Lind-Ramos lives and works in Loíza, a coastal town on the northeastern edge of Puerto Rico. The town is a hub of West African cultural traditions kept alive by the resident ‘afrodescendientes’, descendants of former enslaved people who founded Loíza in the 16th century. Lind-Ramos has spent much of his life there, immersed in the stories, history, traditions and culture passed down through generations.

The power of memory and storytelling is central to Lind-Ramos’ work. He creates evocative sculptural assemblages that reflect Puerto Rican historical and contemporary experiences, imbued with the storytelling traditions of his Afro-descendent history and inviting reflections on sustenance and the regenerative power of community. The totemic sculptures incorporate objects found washed up on beaches and mangroves local to his hometown of Loíza, or gifted from friends, family and community members. Items such as kayaks, plant material, burlap sacks, boots and mattress springs, all individually allude to fragmented stories, but when combined they conjure imagery of the artist's home, its communities, customs and land as well as its entanglement with colonial histories and global environmental disaster.

The five works, presented across two large scale galleries at Nottingham Contemporary, honour fast-disappearing local customs of agriculture, fishing and cooking, and reflect on the impacts of ongoing ecological disasters and global events such as the COVID-19 pandemic.

The history and traditions of storytelling from Loíza are represented in El Viejo Griot (2022-23), which invokes a character from Loíza’s annual Fiestas de Santiago Apóstol – el viejo (which translates as elder storyteller), to narrate critical events in Puerto Rican and Caribbean history representative of Black victories over European domination.

In Ambulancia (2020) (2022-23), created during the COVID-19 pandemic, a haunting creaturelike figure incorporates objects such as an emergency siren light, a Tannoy speaker, mattress springs, a wheelbarrow, a pair of leather boots and plastic tubing to explore collective experiences of trauma and loss.

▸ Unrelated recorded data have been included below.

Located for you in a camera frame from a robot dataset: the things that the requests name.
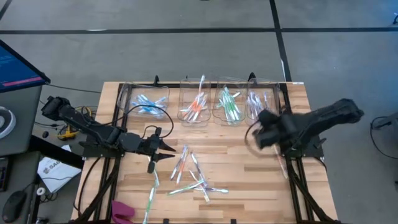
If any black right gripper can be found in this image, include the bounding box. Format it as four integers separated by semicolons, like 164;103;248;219
251;108;300;150

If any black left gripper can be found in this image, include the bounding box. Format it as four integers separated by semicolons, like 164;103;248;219
141;126;177;174

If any orange white toothbrush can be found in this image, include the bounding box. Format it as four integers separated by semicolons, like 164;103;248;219
175;148;190;185
195;74;206;105
186;96;208;121
273;144;289;180
189;169;210;203
182;102;200;121
182;107;198;123
179;105;208;113
188;104;207;123
183;92;205;119

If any clear plastic bin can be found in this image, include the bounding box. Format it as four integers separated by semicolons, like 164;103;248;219
177;77;212;128
245;77;280;127
116;82;171;120
210;75;248;125

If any pink cloth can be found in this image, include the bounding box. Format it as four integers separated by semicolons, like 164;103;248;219
111;200;136;224

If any white printed paper sheet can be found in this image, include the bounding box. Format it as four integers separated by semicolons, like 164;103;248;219
37;144;82;194

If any black desk base beam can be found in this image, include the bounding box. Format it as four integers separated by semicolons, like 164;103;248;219
29;135;85;170

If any grey desk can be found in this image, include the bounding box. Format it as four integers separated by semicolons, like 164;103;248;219
0;85;43;158

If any large white round roll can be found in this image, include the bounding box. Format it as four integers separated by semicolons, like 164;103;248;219
0;106;17;140

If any black computer mouse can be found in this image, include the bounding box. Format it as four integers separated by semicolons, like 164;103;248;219
2;190;27;223

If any black keyboard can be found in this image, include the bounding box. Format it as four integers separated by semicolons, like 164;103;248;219
0;157;10;192

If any monitor with blue screen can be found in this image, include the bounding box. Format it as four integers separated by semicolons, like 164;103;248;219
0;39;51;93

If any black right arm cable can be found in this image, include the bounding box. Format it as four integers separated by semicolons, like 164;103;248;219
244;121;271;158

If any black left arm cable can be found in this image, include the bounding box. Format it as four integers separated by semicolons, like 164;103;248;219
119;104;175;139

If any black aluminium table frame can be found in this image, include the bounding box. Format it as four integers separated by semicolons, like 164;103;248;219
76;74;343;224

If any black arm base cable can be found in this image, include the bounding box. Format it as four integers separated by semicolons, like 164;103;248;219
76;157;103;217

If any black floor cable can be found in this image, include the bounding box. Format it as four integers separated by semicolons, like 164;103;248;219
369;112;398;159

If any yellow cable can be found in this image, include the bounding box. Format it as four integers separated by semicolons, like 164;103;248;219
57;105;94;141

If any black monitor cable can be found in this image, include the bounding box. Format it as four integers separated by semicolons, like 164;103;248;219
43;82;102;94

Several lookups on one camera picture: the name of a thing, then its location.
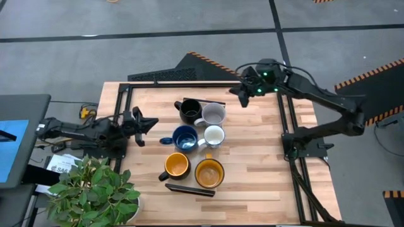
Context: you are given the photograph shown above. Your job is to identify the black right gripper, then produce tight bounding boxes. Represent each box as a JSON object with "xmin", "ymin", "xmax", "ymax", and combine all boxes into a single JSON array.
[{"xmin": 229, "ymin": 66, "xmax": 258, "ymax": 108}]

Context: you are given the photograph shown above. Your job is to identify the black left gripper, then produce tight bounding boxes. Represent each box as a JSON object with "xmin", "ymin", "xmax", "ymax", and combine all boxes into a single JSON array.
[{"xmin": 122, "ymin": 106, "xmax": 160, "ymax": 148}]

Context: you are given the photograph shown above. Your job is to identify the light grey coffee mug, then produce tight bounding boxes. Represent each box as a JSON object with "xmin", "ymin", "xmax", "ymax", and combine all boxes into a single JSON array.
[{"xmin": 194, "ymin": 102, "xmax": 227, "ymax": 128}]

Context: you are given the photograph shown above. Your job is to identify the dark blue coffee mug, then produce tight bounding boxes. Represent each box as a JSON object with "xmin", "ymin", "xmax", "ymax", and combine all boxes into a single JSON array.
[{"xmin": 159, "ymin": 125, "xmax": 199, "ymax": 153}]

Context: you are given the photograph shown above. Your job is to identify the black coffee mug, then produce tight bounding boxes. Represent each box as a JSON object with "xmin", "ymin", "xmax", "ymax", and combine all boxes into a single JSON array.
[{"xmin": 174, "ymin": 98, "xmax": 203, "ymax": 125}]

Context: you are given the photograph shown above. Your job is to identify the black mug yellow inside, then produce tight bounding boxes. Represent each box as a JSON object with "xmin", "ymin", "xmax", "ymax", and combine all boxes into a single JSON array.
[{"xmin": 158, "ymin": 152, "xmax": 192, "ymax": 182}]

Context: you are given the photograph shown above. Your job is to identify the white coffee mug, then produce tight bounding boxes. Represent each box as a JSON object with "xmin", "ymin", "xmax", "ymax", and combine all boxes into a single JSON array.
[{"xmin": 197, "ymin": 125, "xmax": 226, "ymax": 149}]

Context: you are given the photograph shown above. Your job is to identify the yellow coffee mug dark rim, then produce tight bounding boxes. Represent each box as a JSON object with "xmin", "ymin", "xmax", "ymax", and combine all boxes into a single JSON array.
[{"xmin": 194, "ymin": 153, "xmax": 226, "ymax": 190}]

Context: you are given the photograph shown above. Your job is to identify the wooden tray dark end rails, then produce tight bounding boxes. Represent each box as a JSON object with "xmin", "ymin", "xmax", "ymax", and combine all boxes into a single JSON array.
[{"xmin": 164, "ymin": 96, "xmax": 227, "ymax": 198}]

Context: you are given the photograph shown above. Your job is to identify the white plant pot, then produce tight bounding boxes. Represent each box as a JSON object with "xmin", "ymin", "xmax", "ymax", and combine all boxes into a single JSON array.
[{"xmin": 126, "ymin": 197, "xmax": 142, "ymax": 223}]

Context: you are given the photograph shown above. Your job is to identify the green leafy plant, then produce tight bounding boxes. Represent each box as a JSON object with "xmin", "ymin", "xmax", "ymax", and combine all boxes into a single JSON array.
[{"xmin": 47, "ymin": 154, "xmax": 142, "ymax": 227}]

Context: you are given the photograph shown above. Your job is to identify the white printed paper sheet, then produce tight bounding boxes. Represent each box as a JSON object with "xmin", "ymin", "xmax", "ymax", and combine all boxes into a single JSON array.
[{"xmin": 45, "ymin": 153, "xmax": 81, "ymax": 175}]

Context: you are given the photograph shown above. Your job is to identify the grey monitor blue screen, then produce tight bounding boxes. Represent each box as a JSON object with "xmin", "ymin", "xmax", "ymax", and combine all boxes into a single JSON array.
[{"xmin": 0, "ymin": 93, "xmax": 52, "ymax": 190}]

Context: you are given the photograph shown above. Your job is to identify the black metal table frame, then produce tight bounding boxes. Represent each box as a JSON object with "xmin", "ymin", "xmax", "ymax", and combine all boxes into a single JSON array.
[{"xmin": 112, "ymin": 81, "xmax": 343, "ymax": 226}]

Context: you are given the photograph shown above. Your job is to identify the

Ecocritical themes have become increasingly present in more recent works. Centinelas de la luna nueva (2022-23) and Centinelas de la luna negra (2022-23), both part of Lind-Ramos’ series of mangrove works, will be presented alongside new commission The Green Guardian (2024). All three works explore the relationship between the mangroves and local ecology of Puerto Rico with the wider global ecosystem, the circulation of waste, issues of environmental change and extreme weather. These majestic figurative works are presented as post-human eco-ancestral guardians of the mangroves and consider the mangrove’s cultural, spiritual and ecological importance as protector against erosion and climate change.

Lind-Ramos’ use of existing objects and found materials testifies to the fragile ecosystems and cycles through which we are all interconnected. By bringing these objects together in new forms he highlights the importance of celebrating local cultures whilst also understanding the global need for the support and protection of our ecosystems, so they in turn can protect us.